= Try it =
All of the records shown below need to be copied with no differences.

(Extracted records)
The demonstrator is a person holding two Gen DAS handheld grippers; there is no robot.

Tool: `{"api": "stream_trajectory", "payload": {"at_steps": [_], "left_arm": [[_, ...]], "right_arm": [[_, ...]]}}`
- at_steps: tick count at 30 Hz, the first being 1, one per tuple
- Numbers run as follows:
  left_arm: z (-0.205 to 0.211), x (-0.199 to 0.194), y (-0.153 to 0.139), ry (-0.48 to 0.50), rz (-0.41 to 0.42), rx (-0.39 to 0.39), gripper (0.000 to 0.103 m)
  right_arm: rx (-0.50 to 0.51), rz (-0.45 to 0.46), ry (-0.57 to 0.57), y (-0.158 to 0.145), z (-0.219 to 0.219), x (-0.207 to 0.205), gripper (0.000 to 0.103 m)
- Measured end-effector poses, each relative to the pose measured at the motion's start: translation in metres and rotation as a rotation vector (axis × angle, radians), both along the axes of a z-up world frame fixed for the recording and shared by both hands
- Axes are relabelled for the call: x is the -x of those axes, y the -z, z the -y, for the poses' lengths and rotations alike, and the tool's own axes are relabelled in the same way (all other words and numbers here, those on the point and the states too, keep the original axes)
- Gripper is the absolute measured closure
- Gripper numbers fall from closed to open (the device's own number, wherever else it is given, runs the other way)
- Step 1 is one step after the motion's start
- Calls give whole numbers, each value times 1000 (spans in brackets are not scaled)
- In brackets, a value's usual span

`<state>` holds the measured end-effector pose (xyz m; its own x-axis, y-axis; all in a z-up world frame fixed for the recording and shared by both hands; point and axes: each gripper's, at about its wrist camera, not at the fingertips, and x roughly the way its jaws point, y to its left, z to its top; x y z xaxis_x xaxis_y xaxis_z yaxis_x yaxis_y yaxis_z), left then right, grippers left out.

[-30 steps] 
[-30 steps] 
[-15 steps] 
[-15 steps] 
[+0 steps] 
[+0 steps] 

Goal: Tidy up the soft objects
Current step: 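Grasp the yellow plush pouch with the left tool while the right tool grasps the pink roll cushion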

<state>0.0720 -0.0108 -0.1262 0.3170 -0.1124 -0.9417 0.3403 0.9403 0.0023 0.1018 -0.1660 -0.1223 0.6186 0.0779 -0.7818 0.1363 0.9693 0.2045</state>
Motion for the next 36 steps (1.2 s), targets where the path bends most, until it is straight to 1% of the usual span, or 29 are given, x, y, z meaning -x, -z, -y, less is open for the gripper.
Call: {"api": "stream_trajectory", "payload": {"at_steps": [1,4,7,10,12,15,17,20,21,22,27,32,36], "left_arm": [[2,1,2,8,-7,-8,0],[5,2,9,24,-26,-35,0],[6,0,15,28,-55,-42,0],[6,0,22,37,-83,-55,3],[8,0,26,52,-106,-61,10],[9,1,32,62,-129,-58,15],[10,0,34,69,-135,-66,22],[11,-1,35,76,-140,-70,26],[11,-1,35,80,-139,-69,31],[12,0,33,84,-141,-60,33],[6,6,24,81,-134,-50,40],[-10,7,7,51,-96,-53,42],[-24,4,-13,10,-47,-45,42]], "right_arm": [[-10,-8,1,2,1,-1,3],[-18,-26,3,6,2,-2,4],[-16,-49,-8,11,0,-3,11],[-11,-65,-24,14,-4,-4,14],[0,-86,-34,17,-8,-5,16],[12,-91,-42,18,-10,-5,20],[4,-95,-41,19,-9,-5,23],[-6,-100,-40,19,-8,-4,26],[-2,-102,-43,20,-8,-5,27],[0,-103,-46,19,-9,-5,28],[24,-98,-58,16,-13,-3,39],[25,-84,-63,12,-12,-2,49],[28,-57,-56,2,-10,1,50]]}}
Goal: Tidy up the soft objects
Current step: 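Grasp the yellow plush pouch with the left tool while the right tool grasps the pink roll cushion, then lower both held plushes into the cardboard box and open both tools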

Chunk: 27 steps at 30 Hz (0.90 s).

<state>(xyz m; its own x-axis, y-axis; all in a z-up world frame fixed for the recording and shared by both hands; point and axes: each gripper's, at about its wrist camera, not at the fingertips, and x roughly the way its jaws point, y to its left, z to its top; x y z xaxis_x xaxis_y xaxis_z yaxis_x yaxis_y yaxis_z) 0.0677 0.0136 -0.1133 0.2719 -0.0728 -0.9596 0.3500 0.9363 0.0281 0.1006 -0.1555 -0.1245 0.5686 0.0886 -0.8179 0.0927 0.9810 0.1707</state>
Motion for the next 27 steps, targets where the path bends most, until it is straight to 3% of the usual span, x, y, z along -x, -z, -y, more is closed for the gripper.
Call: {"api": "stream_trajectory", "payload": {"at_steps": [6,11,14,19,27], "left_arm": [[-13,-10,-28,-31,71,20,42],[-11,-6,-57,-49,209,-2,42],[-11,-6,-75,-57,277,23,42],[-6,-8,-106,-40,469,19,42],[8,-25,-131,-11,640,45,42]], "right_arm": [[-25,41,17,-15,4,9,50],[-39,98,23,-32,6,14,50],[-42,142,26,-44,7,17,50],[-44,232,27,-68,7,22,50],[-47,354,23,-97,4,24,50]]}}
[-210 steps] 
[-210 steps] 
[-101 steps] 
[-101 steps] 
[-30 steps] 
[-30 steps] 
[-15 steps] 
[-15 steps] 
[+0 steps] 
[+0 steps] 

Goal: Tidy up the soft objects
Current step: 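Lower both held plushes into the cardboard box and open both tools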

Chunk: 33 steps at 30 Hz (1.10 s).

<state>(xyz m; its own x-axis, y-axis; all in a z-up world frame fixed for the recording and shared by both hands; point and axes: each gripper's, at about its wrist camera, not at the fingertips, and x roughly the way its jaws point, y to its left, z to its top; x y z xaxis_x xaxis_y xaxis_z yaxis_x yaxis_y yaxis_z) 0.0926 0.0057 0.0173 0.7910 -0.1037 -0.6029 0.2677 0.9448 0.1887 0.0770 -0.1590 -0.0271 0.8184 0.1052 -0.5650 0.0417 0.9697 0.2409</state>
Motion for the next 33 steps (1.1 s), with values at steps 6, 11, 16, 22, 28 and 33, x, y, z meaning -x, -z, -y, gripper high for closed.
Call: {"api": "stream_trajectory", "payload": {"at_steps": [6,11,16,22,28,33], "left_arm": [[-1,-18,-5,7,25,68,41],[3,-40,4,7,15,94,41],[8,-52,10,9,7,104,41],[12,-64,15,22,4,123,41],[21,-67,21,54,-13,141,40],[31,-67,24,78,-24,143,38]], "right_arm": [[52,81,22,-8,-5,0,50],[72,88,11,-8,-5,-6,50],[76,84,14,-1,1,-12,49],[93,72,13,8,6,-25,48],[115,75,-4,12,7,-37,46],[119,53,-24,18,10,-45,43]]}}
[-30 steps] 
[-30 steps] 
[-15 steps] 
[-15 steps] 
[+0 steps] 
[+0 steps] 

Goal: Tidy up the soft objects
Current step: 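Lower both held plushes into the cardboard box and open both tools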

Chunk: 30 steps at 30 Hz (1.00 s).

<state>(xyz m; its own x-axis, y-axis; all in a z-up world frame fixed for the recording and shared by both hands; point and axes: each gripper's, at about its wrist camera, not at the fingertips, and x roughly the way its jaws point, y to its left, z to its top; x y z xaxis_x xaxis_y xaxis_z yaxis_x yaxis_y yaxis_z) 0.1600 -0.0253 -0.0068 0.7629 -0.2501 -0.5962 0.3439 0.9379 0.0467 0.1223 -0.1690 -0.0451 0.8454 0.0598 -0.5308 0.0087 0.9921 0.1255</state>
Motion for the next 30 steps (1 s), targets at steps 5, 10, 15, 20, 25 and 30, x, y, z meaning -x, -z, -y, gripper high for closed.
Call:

= Answer to the problem =
The demonstrator is a person holding two Gen DAS handheld grippers; there is no robot.

Tool: `{"api": "stream_trajectory", "payload": {"at_steps": [_], "left_arm": [[_, ...]], "right_arm": [[_, ...]]}}`
- at_steps: tick count at 30 Hz, the first being 1, one per tuple
- Numbers run as follows:
  left_arm: z (-0.205 to 0.211), x (-0.199 to 0.194), y (-0.153 to 0.139), ry (-0.48 to 0.50), rz (-0.41 to 0.42), rx (-0.39 to 0.39), gripper (0.000 to 0.103 m)
  right_arm: rx (-0.50 to 0.51), rz (-0.45 to 0.46), ry (-0.57 to 0.57), y (-0.158 to 0.145), z (-0.219 to 0.219), x (-0.207 to 0.205), gripper (0.000 to 0.103 m)
- Measured end-effector poses, each relative to the pose measured at the motion's start: translation in metres and rotation as a rotation vector (axis × angle, radians), both along the axes of a z-up world frame fixed for the recording and shared by both hands
- Axes are relabelled for the call: x is the -x of those axes, y the -z, z the -y, for the poses' lengths and rotations alike, and the tool's own axes are relabelled in the same way (all other words and numbers here, those on the point and the states too, keep the original axes)
- Gripper is the absolute measured closure
- Gripper numbers fall from closed to open (the device's own number, wherever else it is given, runs the other way)
- Step 1 is one step after the motion's start
- Calls give whole numbers, each value times 1000 (spans in brackets are not scaled)
- In brackets, a value's usual span

`<state>` holds the measured end-effector pose (xyz m; its own x-axis, y-axis; all in a z-up world frame fixed for the recording and shared by both hands; point and axes: each gripper's, at about its wrist camera, not at the fingertips, and x roughly the way its jaws point, y to its left, z to its top; x y z xaxis_x xaxis_y xaxis_z yaxis_x yaxis_y yaxis_z), left then right, grippers left out.

[-30 steps] 
[-30 steps] 
[-15 steps] 
[-15 steps] 
[+0 steps] 
[+0 steps] 

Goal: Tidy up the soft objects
Current step: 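Grasp the yellow plush pouch with the left tool while the right tool grasps the pink roll cushion
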
<state>0.0720 -0.0108 -0.1262 0.3170 -0.1124 -0.9417 0.3403 0.9403 0.0023 0.1018 -0.1660 -0.1223 0.6186 0.0779 -0.7818 0.1363 0.9693 0.2045</state>
Motion for the next 36 steps (1.2 s), targets where the path bends most, until it is straight to 1% of the usual span, or 29 are given, x, y, z meaning -x, -z, -y, less is open for the gripper.
Call: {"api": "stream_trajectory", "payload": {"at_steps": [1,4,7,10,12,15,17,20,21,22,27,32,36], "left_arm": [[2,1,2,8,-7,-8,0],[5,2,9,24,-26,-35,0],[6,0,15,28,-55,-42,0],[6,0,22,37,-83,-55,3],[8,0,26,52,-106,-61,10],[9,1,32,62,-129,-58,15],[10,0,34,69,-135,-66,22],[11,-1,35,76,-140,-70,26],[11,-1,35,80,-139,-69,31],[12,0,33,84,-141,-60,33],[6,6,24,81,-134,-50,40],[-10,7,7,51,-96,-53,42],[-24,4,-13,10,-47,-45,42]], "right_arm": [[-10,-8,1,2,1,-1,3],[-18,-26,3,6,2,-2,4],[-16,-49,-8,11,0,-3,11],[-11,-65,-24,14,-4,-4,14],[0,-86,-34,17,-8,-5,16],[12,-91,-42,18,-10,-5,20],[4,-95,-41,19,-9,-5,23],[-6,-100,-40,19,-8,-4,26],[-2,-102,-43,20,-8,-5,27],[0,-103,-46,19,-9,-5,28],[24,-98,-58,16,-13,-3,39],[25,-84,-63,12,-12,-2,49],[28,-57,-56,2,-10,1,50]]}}
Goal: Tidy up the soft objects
Current step: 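Grasp the yellow plush pouch with the left tool while the right tool grasps the pink roll cushion, then lower both held plushes into the cardboard box and open both tools
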
Chunk: 27 steps at 30 Hz (0.90 s).

<state>(xyz m; its own x-axis, y-axis; all in a z-up world frame fixed for the recording and shared by both hands; point and axes: each gripper's, at about its wrist camera, not at the fingertips, and x roughly the way its jaws point, y to its left, z to its top; x y z xaxis_x xaxis_y xaxis_z yaxis_x yaxis_y yaxis_z) 0.0677 0.0136 -0.1133 0.2719 -0.0728 -0.9596 0.3500 0.9363 0.0281 0.1006 -0.1555 -0.1245 0.5686 0.0886 -0.8179 0.0927 0.9810 0.1707</state>
Motion for the next 27 steps, targets where the path bends most, until it is straight to 3% of the usual span, x, y, z along -x, -z, -y, more is closed for the gripper.
Call: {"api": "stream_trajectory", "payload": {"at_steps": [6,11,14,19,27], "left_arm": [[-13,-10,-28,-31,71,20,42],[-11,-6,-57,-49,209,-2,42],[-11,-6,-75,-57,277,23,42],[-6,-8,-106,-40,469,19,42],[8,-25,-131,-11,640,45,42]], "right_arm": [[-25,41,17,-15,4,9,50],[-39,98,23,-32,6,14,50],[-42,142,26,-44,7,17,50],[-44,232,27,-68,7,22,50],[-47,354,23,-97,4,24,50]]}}
[-210 steps] 
[-210 steps] 
[-101 steps] 
[-101 steps] 
[-30 steps] 
[-30 steps] 
[-15 steps] 
[-15 steps] 
[+0 steps] 
[+0 steps] 

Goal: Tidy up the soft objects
Current step: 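Lower both held plushes into the cardboard box and open both tools
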
Chunk: 33 steps at 30 Hz (1.10 s).

<state>(xyz m; its own x-axis, y-axis; all in a z-up world frame fixed for the recording and shared by both hands; point and axes: each gripper's, at about its wrist camera, not at the fingertips, and x roughly the way its jaws point, y to its left, z to its top; x y z xaxis_x xaxis_y xaxis_z yaxis_x yaxis_y yaxis_z) 0.0926 0.0057 0.0173 0.7910 -0.1037 -0.6029 0.2677 0.9448 0.1887 0.0770 -0.1590 -0.0271 0.8184 0.1052 -0.5650 0.0417 0.9697 0.2409</state>
Motion for the next 33 steps (1.1 s), with values at steps 6, 11, 16, 22, 28 and 33, x, y, z meaning -x, -z, -y, gripper high for closed.
Call: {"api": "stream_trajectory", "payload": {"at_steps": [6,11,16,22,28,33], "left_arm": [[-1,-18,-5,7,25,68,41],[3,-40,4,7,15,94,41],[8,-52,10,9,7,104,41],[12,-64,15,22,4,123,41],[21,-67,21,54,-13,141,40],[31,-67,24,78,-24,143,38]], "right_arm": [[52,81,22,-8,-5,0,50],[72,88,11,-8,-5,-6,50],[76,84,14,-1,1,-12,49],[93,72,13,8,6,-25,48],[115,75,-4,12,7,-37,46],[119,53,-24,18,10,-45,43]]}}
[-30 steps] 
[-30 steps] 
[-15 steps] 
[-15 steps] 
[+0 steps] 
[+0 steps] 

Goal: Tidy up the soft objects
Current step: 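Lower both held plushes into the cardboard box and open both tools
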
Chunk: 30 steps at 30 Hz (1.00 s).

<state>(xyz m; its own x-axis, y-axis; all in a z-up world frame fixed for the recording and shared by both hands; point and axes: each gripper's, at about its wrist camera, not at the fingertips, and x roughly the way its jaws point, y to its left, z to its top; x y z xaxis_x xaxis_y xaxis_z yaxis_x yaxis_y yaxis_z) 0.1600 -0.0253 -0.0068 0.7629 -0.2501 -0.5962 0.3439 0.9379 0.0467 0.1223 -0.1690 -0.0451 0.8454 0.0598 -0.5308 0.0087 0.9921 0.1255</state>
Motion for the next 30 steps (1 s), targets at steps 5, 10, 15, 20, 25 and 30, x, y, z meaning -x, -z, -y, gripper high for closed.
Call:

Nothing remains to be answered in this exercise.